[ClusterLabs] libqb 0.17.1 - segfault at 1b8
kgaillot at redhat.com
Mon May 2 17:05:22 EDT 2016
On 05/02/2016 03:45 PM, Jan Pokorný wrote:
> Hello Radoslaw,
> On 02/05/16 11:47 -0500, Radoslaw Garbacz wrote:
>> When testing pacemaker I encountered a start error, which seems to be
>> related to reported libqb segmentation fault.
>> - cluster started and acquired quorum
>> - some nodes failed to connect to CIB, and lost membership as a result
>> - restart solved the problem
>> Segmentation fault reports libqb library in version 0.17.1, a standard
>> package provided for CentOS.6.
> Chances are that you are running into this nasty bug:
>> Please let me know if the problem is known, and if there is a remedy (e.g.

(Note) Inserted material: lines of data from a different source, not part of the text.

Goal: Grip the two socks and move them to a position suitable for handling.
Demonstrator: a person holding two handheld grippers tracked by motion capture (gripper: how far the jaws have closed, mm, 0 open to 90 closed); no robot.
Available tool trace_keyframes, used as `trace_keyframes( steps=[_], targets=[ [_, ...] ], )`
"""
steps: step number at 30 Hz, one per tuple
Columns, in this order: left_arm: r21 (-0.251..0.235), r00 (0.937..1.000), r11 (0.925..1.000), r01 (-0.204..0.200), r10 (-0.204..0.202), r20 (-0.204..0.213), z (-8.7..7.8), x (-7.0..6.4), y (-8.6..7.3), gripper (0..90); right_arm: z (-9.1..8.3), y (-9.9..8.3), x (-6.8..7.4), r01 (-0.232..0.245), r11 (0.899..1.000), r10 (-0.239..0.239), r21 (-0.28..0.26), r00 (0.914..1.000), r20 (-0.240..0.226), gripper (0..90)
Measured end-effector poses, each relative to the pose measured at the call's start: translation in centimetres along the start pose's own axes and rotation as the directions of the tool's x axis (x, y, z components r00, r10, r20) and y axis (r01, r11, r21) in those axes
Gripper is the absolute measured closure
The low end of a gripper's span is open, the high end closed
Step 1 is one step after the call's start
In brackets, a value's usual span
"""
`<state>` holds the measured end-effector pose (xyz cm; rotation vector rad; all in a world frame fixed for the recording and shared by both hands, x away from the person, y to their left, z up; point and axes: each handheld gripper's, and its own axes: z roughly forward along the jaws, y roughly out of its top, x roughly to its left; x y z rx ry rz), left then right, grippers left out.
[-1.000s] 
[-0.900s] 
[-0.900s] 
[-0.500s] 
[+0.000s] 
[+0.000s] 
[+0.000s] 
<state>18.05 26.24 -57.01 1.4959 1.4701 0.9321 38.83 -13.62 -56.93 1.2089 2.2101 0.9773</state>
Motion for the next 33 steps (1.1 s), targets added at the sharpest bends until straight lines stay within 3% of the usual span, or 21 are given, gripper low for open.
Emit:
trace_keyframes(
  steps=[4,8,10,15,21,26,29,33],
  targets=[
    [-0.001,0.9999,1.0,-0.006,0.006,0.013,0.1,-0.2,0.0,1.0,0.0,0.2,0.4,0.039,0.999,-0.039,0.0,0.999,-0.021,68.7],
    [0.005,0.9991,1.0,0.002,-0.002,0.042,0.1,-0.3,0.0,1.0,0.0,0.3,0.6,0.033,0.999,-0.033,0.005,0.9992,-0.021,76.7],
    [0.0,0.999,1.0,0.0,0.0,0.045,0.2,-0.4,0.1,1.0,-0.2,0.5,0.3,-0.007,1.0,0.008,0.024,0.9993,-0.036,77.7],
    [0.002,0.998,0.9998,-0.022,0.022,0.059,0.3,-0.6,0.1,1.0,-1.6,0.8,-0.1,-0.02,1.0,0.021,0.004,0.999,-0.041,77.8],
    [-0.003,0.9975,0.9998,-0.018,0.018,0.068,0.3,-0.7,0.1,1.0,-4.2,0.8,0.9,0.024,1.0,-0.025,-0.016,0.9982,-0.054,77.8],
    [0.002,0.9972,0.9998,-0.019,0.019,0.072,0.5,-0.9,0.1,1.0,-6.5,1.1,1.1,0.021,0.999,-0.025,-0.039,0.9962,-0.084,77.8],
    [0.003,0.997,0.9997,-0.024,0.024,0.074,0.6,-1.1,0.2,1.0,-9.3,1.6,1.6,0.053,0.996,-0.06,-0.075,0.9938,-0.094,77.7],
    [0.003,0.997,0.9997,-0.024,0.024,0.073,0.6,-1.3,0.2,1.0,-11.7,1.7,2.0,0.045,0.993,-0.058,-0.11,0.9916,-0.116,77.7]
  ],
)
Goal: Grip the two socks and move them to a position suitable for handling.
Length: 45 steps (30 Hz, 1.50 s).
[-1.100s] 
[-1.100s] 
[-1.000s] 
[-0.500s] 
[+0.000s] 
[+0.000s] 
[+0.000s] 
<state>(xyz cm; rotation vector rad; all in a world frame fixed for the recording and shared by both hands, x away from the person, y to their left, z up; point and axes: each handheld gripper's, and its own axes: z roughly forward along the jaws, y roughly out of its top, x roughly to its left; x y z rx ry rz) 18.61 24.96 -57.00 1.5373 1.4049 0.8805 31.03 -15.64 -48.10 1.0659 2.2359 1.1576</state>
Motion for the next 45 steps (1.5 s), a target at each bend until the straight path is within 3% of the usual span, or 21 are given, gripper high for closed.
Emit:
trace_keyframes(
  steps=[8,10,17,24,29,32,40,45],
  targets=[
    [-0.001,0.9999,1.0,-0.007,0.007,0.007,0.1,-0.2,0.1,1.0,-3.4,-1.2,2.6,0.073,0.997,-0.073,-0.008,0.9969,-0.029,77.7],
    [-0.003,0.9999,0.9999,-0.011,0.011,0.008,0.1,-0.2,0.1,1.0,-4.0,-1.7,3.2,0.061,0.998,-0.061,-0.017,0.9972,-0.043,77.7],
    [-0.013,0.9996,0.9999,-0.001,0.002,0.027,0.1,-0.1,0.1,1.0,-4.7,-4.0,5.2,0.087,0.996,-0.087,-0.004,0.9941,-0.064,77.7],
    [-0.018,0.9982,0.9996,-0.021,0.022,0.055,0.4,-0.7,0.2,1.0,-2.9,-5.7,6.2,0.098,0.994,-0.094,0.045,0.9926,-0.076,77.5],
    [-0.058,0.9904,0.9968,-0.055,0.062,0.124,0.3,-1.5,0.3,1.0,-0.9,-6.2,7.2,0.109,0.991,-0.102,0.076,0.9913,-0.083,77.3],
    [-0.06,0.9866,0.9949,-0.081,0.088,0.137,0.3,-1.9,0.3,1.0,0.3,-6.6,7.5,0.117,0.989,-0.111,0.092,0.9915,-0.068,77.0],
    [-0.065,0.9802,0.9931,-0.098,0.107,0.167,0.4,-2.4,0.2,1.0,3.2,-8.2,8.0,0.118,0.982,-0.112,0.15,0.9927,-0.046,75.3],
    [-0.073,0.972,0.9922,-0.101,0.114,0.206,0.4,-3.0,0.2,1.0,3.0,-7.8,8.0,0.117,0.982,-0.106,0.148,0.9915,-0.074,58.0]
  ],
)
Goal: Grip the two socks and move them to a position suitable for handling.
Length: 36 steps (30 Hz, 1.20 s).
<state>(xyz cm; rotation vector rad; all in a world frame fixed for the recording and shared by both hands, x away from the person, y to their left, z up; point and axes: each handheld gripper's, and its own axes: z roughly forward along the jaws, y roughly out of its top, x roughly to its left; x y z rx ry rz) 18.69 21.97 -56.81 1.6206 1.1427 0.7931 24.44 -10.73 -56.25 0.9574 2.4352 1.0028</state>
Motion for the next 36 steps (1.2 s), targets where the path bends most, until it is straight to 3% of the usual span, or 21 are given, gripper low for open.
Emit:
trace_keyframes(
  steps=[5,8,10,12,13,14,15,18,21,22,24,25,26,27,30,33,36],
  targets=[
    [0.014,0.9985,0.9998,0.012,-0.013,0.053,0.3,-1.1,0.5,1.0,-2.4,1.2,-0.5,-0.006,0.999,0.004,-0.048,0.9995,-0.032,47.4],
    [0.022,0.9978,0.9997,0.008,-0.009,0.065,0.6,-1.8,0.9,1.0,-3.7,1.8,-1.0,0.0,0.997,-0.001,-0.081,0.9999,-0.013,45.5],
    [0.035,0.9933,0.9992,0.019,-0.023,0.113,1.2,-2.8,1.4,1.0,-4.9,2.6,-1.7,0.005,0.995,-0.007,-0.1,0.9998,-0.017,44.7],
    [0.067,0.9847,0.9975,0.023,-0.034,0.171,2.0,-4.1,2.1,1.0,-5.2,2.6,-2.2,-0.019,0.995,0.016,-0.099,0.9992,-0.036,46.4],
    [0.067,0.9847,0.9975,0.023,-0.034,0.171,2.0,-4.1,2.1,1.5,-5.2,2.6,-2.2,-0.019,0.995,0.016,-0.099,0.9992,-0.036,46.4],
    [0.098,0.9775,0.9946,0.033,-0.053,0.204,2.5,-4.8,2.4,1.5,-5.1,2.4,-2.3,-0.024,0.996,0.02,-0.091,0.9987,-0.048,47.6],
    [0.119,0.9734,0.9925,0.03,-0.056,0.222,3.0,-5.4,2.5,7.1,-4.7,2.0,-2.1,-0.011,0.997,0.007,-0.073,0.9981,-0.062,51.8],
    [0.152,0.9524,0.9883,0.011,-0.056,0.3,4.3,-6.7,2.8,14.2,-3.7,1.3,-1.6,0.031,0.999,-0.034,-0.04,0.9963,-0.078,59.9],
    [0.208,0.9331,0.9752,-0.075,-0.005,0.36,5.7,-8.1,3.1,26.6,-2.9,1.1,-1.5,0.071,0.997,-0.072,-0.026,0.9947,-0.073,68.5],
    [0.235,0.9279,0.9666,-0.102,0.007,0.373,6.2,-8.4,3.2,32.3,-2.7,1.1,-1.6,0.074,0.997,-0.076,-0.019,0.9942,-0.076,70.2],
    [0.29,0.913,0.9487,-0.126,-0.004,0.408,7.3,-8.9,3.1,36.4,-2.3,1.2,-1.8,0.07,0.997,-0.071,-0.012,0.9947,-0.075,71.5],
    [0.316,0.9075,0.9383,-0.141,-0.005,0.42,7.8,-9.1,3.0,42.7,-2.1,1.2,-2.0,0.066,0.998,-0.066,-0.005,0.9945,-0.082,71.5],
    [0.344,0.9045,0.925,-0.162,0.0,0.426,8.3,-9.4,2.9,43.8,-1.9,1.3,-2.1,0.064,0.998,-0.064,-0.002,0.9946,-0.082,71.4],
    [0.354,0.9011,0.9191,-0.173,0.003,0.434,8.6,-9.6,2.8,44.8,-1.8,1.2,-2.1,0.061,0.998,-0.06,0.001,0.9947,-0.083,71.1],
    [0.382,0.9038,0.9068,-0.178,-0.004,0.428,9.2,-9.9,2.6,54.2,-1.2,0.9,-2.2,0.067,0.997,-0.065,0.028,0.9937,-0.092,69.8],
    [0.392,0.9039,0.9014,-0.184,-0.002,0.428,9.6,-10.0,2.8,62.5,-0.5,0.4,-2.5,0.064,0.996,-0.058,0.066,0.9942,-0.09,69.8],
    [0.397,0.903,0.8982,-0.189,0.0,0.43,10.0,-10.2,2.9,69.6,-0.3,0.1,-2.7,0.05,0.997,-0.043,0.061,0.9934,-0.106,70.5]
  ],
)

>> using the latest libqb).
> Try libqb >= 0.17.2.
>> Logs from /var/log/messages:
>> Apr 22 15:46:41 (...) pacemakerd: notice: Additional logging
>> available in /var/log/pacemaker.log
>> Apr 22 15:46:41 (...) pacemakerd: notice: Configured corosync to
>> accept connections from group 498: Library error (2)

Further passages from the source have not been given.